Dynamic log routing based on Kubernetes labels using Fluent Bit

Fluent Bit is a widely-used open source project that enables you to collect logs, metrics, and traces from various sources, filter and transform them, and then forward them to multiple destinations. With over ten billion Docker pulls, Fluent Bit has established itself as a preferred choice for log processing, collecting, and shipping.

Fluent Bit’s pluggable architecture allows users to tailor Fluent Bit according to their specific logging requirements, whether it’s collecting logs from different sources, transforming log data, or shipping them to diverse destinations.

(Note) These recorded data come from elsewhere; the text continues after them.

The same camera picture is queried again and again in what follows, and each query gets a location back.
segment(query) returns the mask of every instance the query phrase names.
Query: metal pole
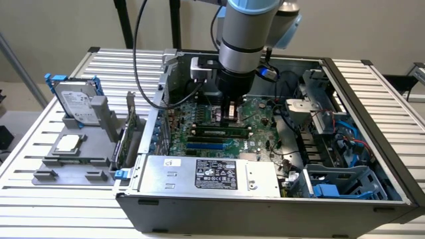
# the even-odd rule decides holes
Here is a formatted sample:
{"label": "metal pole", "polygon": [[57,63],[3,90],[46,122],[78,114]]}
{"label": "metal pole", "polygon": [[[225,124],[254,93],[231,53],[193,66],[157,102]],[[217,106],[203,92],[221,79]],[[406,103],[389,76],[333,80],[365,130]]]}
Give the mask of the metal pole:
{"label": "metal pole", "polygon": [[31,78],[29,77],[29,74],[26,73],[23,67],[21,66],[17,57],[13,54],[13,51],[10,47],[6,44],[5,38],[2,37],[2,34],[0,32],[0,50],[10,63],[15,73],[18,74],[21,81],[23,81],[34,99],[38,101],[38,104],[42,108],[45,108],[47,101],[43,97],[43,94],[37,86],[37,84],[31,81]]}
{"label": "metal pole", "polygon": [[181,49],[179,0],[169,0],[169,3],[170,3],[173,48]]}
{"label": "metal pole", "polygon": [[127,18],[127,11],[126,11],[126,3],[125,0],[113,0],[114,8],[117,9],[122,36],[125,41],[126,49],[133,49],[133,33],[131,33],[131,26],[130,21]]}

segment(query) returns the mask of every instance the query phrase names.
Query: warning label
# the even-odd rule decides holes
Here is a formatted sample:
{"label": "warning label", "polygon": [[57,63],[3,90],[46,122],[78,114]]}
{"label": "warning label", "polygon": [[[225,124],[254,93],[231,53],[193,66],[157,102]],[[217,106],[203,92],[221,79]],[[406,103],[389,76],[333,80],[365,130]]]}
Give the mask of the warning label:
{"label": "warning label", "polygon": [[86,94],[82,92],[62,91],[61,95],[74,119],[81,123],[98,123]]}
{"label": "warning label", "polygon": [[194,186],[206,189],[237,190],[235,162],[198,159]]}

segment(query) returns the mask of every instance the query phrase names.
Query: blue pcie slot
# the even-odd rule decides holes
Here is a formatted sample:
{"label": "blue pcie slot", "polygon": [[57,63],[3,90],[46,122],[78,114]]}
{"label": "blue pcie slot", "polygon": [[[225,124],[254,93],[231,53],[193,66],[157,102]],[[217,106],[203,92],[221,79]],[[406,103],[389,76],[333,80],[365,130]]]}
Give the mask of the blue pcie slot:
{"label": "blue pcie slot", "polygon": [[223,150],[225,145],[211,143],[186,143],[186,148]]}

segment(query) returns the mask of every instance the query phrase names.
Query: wall
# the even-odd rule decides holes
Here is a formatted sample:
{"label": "wall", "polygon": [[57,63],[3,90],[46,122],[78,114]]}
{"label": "wall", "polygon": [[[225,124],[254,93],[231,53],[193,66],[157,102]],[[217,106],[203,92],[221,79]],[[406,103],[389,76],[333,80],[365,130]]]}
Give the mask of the wall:
{"label": "wall", "polygon": [[[402,74],[425,61],[422,0],[298,0],[302,23],[285,54],[370,59],[381,72]],[[133,24],[141,0],[127,0]],[[215,6],[182,1],[182,47],[213,49]],[[138,46],[171,47],[167,0],[149,0]],[[0,31],[37,82],[45,72],[69,74],[89,46],[123,48],[111,0],[0,0]],[[0,54],[0,81],[18,82]]]}

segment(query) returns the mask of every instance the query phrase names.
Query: slotted aluminum table
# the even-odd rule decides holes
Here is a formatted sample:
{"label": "slotted aluminum table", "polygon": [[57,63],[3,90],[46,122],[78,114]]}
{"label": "slotted aluminum table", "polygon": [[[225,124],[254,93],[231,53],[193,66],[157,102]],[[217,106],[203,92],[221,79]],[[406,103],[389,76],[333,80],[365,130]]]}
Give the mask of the slotted aluminum table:
{"label": "slotted aluminum table", "polygon": [[[162,51],[138,51],[139,80],[146,94],[157,86]],[[394,150],[425,188],[423,128],[414,111],[394,94],[375,69],[359,61],[335,60],[339,71],[381,127]],[[87,53],[71,76],[101,79],[109,107],[125,116],[125,94],[137,92],[131,51],[99,49]],[[137,112],[146,117],[149,106],[135,93]],[[119,209],[109,186],[34,186],[31,174],[41,165],[58,133],[62,109],[53,99],[0,168],[0,237],[5,238],[187,238],[183,235],[141,234]],[[400,144],[410,143],[407,148]],[[191,236],[191,238],[242,238]],[[378,227],[362,239],[422,239],[425,217],[404,225]]]}

One of Fluent Bit’s newer additions is the Wasm plugin, which allows users to create their own custom filter using WebAssembly (Wasm) to process logs before routing them to their desired location. Wasm is a low-level, binary instruction format designed to be a portable target for the compilation of high-level languages like C, C++, Golang, and others, enabling deployment on the web and other environments. Its portability, language flexibility, and near-native execution speed make it a popular choice for developers.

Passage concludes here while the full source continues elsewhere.